[Date Prev][Date Next][Thread Prev][Thread Next][Date Index][Thread Index]
[PULL 2/2] Hexagon (target/hexagon) fix bug in mem_noshuf load exception
|
From: |
Taylor Simpson |
|
Subject: |
[PULL 2/2] Hexagon (target/hexagon) fix bug in mem_noshuf load exception |
|
Date: |
Mon, 18 Jul 2022 15:48:45 -0700 |
The semantics of a mem_noshuf packet are that the store effectively
happens before the load. However, in cases where the load raises an
exception, we cannot simply execute the store first.
This change adds a probe to check that the load will not raise an
exception before executing the store.
If the load is predicated, this requires special handling. We check
the condition before performing the probe. Since, we need the EA to
perform the check, we move the GET_EA portion inside CHECK_NOSHUF_PRED.

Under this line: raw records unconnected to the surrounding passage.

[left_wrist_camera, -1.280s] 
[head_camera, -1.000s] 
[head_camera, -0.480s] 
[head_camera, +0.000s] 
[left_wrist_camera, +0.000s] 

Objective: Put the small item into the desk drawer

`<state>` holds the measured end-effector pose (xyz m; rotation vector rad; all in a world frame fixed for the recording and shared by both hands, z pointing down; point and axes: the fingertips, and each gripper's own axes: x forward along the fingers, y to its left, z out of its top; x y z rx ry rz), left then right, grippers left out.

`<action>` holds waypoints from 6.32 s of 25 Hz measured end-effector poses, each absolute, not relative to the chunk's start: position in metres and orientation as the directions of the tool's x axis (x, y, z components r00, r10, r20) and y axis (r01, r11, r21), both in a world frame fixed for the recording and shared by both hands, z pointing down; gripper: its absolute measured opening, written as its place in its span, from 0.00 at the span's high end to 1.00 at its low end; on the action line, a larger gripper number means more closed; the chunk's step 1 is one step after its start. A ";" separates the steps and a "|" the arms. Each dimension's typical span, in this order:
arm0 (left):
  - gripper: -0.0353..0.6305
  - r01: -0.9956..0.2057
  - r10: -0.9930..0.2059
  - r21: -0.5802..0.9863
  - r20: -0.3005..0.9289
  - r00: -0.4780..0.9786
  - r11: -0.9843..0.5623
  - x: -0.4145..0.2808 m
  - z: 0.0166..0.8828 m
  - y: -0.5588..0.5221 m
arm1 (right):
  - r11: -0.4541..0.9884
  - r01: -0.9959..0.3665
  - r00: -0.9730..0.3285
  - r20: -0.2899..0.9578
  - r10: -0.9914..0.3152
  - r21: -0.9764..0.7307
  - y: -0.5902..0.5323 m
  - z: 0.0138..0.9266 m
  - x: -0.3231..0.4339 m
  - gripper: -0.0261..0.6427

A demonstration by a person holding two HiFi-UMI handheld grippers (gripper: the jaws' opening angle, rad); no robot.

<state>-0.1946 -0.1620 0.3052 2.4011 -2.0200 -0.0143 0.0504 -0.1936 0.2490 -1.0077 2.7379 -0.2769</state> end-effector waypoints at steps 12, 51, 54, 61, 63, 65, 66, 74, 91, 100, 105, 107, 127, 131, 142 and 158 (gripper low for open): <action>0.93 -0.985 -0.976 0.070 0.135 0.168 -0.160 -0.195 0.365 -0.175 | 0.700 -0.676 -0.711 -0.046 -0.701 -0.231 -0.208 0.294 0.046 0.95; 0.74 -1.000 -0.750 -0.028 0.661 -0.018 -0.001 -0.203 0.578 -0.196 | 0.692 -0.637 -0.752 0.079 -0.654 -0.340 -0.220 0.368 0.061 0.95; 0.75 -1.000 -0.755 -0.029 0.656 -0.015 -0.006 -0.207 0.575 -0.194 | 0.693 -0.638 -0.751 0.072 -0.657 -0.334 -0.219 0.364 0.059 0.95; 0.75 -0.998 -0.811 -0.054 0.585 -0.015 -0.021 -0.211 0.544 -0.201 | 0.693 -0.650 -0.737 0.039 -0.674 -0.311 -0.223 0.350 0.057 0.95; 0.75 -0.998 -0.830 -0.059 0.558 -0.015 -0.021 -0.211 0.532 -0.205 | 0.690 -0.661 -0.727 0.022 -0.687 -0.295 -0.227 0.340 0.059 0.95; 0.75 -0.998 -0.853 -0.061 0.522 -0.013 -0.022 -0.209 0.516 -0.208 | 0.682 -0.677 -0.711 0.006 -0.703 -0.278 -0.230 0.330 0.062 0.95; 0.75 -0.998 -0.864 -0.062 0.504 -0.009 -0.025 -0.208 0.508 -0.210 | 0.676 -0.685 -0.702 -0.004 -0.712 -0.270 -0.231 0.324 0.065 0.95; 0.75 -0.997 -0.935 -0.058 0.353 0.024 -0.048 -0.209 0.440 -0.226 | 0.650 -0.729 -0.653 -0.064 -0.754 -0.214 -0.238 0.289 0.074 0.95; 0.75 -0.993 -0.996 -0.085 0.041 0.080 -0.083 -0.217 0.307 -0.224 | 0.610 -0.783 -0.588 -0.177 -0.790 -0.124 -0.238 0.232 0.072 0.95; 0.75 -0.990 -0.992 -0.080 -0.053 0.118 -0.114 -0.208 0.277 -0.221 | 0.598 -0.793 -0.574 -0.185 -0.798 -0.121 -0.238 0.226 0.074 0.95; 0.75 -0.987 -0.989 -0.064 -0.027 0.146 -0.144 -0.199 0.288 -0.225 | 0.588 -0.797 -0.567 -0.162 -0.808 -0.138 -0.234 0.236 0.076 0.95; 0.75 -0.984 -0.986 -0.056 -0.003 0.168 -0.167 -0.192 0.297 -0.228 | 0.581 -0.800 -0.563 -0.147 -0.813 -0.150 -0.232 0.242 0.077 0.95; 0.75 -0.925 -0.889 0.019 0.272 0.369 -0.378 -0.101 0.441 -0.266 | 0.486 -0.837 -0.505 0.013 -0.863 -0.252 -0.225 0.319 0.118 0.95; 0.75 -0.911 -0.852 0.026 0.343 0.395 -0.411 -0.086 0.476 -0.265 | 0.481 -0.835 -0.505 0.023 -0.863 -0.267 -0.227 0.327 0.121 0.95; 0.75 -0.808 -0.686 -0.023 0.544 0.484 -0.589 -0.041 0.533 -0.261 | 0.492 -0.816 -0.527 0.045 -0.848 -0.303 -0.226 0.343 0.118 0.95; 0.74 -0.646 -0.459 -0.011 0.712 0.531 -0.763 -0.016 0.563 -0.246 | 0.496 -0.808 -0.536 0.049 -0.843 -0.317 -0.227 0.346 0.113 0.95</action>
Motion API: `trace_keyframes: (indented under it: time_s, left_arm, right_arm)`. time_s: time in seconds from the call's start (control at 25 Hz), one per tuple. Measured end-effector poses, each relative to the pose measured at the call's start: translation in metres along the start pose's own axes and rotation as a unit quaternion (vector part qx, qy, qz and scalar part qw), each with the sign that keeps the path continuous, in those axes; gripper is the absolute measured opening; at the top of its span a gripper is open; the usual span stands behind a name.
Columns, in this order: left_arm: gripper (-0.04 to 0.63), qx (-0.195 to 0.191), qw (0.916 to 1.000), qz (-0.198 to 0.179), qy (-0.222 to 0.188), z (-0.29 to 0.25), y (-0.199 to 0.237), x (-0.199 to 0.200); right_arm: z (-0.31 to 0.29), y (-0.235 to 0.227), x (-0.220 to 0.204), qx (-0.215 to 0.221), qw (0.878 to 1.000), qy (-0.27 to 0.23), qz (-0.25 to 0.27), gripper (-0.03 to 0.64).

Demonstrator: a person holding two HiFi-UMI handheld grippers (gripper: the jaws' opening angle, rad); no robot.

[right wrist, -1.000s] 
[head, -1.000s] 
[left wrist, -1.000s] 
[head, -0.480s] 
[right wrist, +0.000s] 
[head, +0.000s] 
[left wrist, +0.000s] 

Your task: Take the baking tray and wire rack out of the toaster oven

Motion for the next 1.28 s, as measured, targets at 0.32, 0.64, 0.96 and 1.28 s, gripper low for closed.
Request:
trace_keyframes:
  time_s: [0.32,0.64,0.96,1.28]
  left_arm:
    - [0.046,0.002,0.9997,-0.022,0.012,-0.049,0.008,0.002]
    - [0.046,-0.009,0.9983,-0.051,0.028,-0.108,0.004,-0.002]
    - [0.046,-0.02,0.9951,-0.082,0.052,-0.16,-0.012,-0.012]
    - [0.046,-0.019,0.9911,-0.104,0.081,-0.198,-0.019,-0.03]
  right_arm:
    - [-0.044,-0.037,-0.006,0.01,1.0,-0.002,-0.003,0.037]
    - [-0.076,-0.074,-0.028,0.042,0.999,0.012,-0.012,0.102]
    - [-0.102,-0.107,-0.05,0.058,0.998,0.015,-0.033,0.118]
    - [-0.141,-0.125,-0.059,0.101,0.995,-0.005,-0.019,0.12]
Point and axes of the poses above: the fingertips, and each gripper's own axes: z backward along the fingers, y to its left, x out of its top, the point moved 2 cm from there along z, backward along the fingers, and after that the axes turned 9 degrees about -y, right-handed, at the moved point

Test case added in tests/tcg/hexagon/mem_noshuf_exception.c
Suggested-by: Alessandro Di Federico <ale@rev.ng>
Suggested-by: Anton Johansson <anjo@rev.ng>
Signed-off-by: Taylor Simpson <tsimpson@quicinc.com>
Reviewed-by: Richard Henderson <richard.henderson@linaro.org>
Message-Id: <20220707210546.15985-3-tsimpson@quicinc.com>
---
target/hexagon/gen_tcg.h | 12 +-
target/hexagon/helper.h | 1 +
target/hexagon/macros.h | 37 ++++--
target/hexagon/genptr.c | 7 ++
target/hexagon/op_helper.c | 23 +++-
tests/tcg/hexagon/mem_noshuf_exception.c | 146 +++++++++++++++++++++++
tests/tcg/hexagon/Makefile.target | 1 +
7 files changed, 206 insertions(+), 21 deletions(-)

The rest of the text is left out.